Before discharge of this group of patients, the second samples were withdrawn. The mean postnatal age was 21 ± 4 days and the mean weight was 1.850 ± 0.545 kg. According to the diagnosis and the main line of treatment, this group was redivided into three subgroups:

  1. GPa: this subgroup included seven patients, four males and three females; their diagnosis was severe respiratory distress syndrome and the main line of treatment was mechanical ventilation, followed by continuous positive airway pressure (CPAP), noninvasive oxygen therapy through a nasal cannula or mask+intravenous fluids, and feeding until discharge, when the mother could breastfeed her child and the infant's weight was greater than 1.800 kg.
  2. GPb: this subgroup included eight patients, five males and three females; their diagnosis was mild to moderate respiratory distress syndrome and the main line of treatment was continuous positive airway pressure CPAP or noninvasive oxygen therapy through a nasal cannula or mask+intravenous fluids, and then feeding until discharge, when the mother could breastfeed her child and the infant's weight was greater than 1.800 kg.
  3. GPc: this subgroup included five patients, two males and three females; their diagnosis was LBW, VLBW with or without mild respiratory distress syndrome (RDS), and the main line of treatment was feeding using a nasogastric tube at first and then oral feeding (they needed minimal oxygen therapy in the early period of admission and this was usually administered in the form of a nasal cannula) until discharge, when the mother could breastfeed her child and the infant's weight was greater than 1.800 kg.
The results of these groups indicated a significant increase in the F 8 isoprostane level in GPa than the other groups, with a reduction of all antioxidant enzymes.

Hyperbilirubinemia group

This group included 10 full-term neonates, five males and five females, mean gestational age 39 ± 1 weeks and postnatal age of 5 ± 2 days and mean weight 3.277 ± 0.446 kg, admitted to the NICU because of neonatal indirect hyperbilirubinemia. These patients had total serum bilirubin that was beyond their specific chart level for initiating photo therapy, with a mean total serum bilirubin of 16.0 ± 1.3 mg/dl. The first step was initiated at admission at mean postnatal age (5 ± 1days) (GP).

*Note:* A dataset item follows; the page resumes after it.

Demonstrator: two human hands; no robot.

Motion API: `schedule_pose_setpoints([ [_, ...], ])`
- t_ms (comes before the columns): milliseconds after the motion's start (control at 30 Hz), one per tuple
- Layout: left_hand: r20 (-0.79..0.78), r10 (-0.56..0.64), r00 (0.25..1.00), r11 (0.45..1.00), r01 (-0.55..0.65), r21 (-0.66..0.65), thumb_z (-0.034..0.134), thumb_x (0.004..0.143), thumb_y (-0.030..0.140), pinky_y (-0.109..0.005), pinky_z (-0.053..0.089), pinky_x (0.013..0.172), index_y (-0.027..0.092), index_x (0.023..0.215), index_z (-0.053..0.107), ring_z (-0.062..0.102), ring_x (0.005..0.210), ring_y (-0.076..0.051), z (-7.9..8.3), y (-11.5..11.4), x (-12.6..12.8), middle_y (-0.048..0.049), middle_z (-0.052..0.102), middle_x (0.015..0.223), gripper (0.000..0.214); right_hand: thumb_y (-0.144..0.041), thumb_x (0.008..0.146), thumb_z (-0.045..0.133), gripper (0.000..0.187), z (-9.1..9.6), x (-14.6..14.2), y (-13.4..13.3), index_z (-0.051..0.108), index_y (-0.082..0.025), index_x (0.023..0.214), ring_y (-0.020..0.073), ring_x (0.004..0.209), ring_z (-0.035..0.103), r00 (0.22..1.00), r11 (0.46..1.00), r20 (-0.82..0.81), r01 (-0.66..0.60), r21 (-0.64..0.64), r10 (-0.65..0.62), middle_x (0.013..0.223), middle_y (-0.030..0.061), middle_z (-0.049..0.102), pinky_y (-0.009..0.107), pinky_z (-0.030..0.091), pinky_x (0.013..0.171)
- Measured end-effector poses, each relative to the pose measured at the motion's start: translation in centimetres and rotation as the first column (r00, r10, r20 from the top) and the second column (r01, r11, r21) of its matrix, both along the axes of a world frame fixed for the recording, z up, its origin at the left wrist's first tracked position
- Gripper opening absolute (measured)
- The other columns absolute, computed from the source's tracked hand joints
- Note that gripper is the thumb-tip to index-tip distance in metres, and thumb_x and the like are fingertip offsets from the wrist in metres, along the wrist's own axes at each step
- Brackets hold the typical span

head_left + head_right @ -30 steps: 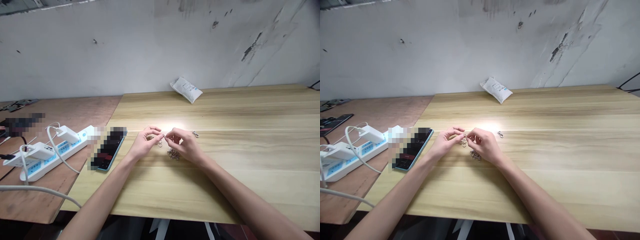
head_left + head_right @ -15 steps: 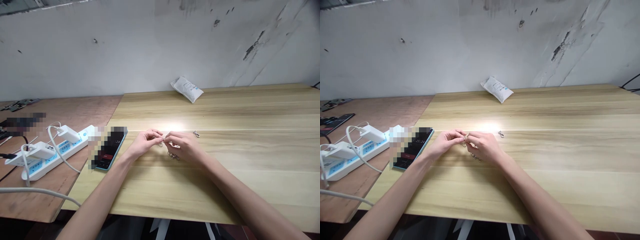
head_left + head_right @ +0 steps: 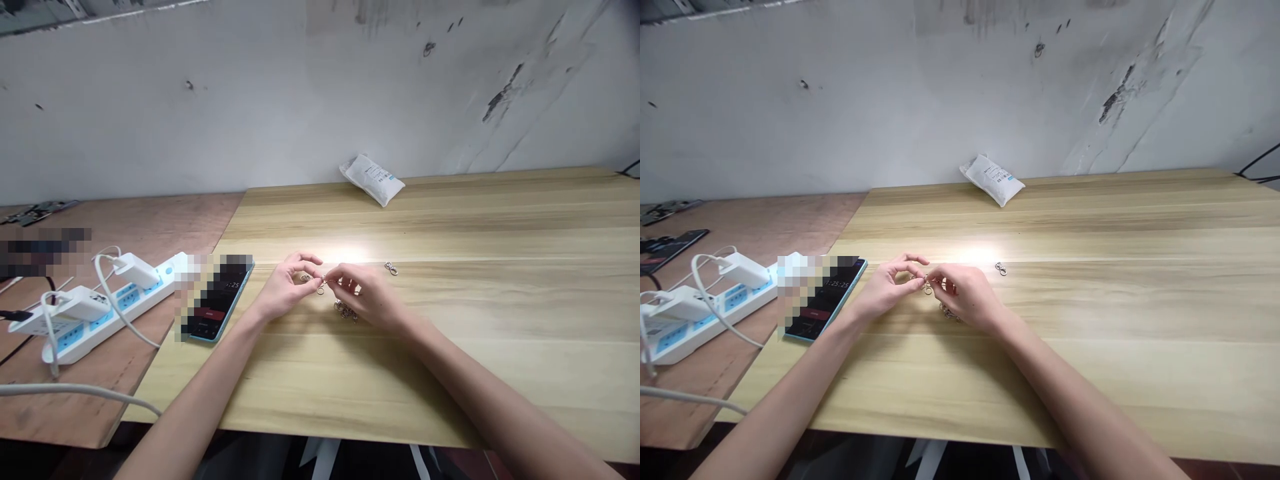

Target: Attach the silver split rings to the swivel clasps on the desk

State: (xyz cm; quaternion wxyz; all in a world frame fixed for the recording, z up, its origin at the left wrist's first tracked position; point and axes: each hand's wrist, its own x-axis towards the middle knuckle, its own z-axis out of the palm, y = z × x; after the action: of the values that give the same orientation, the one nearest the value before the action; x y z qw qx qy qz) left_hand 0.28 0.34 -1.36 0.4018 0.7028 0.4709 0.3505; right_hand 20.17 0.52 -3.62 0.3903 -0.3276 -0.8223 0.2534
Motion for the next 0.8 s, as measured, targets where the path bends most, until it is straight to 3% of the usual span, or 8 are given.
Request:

There was a nonsignificant increase in the levels of CAT and GPx in the hyperbilirubinemia group (GH) compared with the control group (G2).

There was a nonsignificant difference in the plasma level of MDA and F-8 isoprostane between the hyperbilirubinemia group (GH) and the control group.

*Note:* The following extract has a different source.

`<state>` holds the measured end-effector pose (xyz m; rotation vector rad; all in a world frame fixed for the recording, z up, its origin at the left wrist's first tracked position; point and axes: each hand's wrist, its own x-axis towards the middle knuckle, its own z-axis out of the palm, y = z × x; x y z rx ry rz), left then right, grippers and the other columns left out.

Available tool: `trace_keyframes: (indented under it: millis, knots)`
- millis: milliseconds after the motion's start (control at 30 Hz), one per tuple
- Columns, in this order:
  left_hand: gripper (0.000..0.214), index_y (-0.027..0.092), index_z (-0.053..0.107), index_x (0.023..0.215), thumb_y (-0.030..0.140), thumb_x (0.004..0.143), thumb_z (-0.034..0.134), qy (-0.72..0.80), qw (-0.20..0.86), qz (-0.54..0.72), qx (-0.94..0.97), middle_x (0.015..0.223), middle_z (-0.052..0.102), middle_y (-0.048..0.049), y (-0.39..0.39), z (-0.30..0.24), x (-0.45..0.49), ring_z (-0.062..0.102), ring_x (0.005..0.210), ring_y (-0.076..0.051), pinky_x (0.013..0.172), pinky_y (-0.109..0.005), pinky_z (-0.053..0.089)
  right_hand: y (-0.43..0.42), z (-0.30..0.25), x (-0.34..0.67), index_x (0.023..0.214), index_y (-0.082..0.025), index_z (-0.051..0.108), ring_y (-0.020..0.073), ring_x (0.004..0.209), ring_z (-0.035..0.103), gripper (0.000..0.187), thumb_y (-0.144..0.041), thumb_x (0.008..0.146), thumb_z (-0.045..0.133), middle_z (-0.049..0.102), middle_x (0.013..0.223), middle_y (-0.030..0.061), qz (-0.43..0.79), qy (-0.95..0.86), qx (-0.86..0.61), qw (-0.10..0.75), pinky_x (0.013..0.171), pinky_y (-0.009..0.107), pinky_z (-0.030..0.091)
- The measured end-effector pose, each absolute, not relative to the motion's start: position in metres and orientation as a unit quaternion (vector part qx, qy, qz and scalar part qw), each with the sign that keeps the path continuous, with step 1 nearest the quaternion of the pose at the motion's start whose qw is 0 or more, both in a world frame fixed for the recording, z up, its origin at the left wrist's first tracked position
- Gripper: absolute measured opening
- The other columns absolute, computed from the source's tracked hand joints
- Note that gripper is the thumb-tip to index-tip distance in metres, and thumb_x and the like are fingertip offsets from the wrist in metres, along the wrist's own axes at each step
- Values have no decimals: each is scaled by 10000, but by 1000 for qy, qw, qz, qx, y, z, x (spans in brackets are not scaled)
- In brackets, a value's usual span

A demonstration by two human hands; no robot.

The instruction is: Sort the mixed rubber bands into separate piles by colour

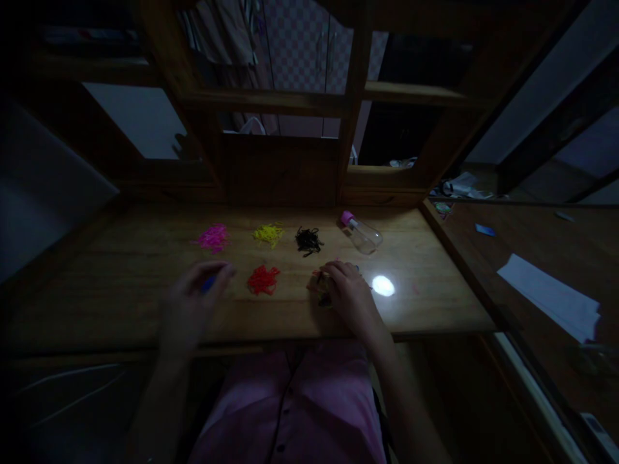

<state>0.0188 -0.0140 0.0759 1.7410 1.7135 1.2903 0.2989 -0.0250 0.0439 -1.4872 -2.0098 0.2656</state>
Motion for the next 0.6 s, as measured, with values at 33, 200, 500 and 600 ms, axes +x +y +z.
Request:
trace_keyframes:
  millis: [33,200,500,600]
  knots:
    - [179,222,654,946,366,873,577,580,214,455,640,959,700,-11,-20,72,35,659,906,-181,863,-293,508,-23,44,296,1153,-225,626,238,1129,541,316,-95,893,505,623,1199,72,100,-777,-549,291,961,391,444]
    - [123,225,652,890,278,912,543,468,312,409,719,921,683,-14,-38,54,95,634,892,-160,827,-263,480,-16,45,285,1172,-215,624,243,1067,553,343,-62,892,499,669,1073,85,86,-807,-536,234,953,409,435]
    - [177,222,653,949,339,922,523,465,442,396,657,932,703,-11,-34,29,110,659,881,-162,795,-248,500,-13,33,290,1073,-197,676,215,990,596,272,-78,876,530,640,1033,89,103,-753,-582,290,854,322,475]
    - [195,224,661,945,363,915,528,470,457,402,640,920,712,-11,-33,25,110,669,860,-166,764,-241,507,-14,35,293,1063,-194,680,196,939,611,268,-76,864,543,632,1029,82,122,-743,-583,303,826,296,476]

There was a nonsignificant difference between the levels of CAT and GPx in the hyperbilirubinemia group (GH+) compared with the control group (G2+).

There was a nonsignificant difference in the plasma level of MDA and F-8 isoprostane between the hyperbilirubinemia group (GH+) and the control group (G2+). There was a nonsignificant increase in the plasma level of MDA between the hyperbilirubinemia group (GH+) and the control group (G2+).

Perinatal asphyxia group

This group included five full-term neonates, four males and one female, mean gestational age 39 ± 1weeks and mean weight 3.136 ± 0.391 kg, admitted to the NICU because of exposure to perinatal asphyxia. The first step was initiated at 48 h of postnatal age (GA).

All patients in this group were diagnosed with sarnat 1 (mild encephalopathy). Before discharging this group of patients, the second set of samples was withdrawn (GA+). The mean postnatal age was 7 ± 2 days and the mean weight was 2.970 ± 0.280 kg.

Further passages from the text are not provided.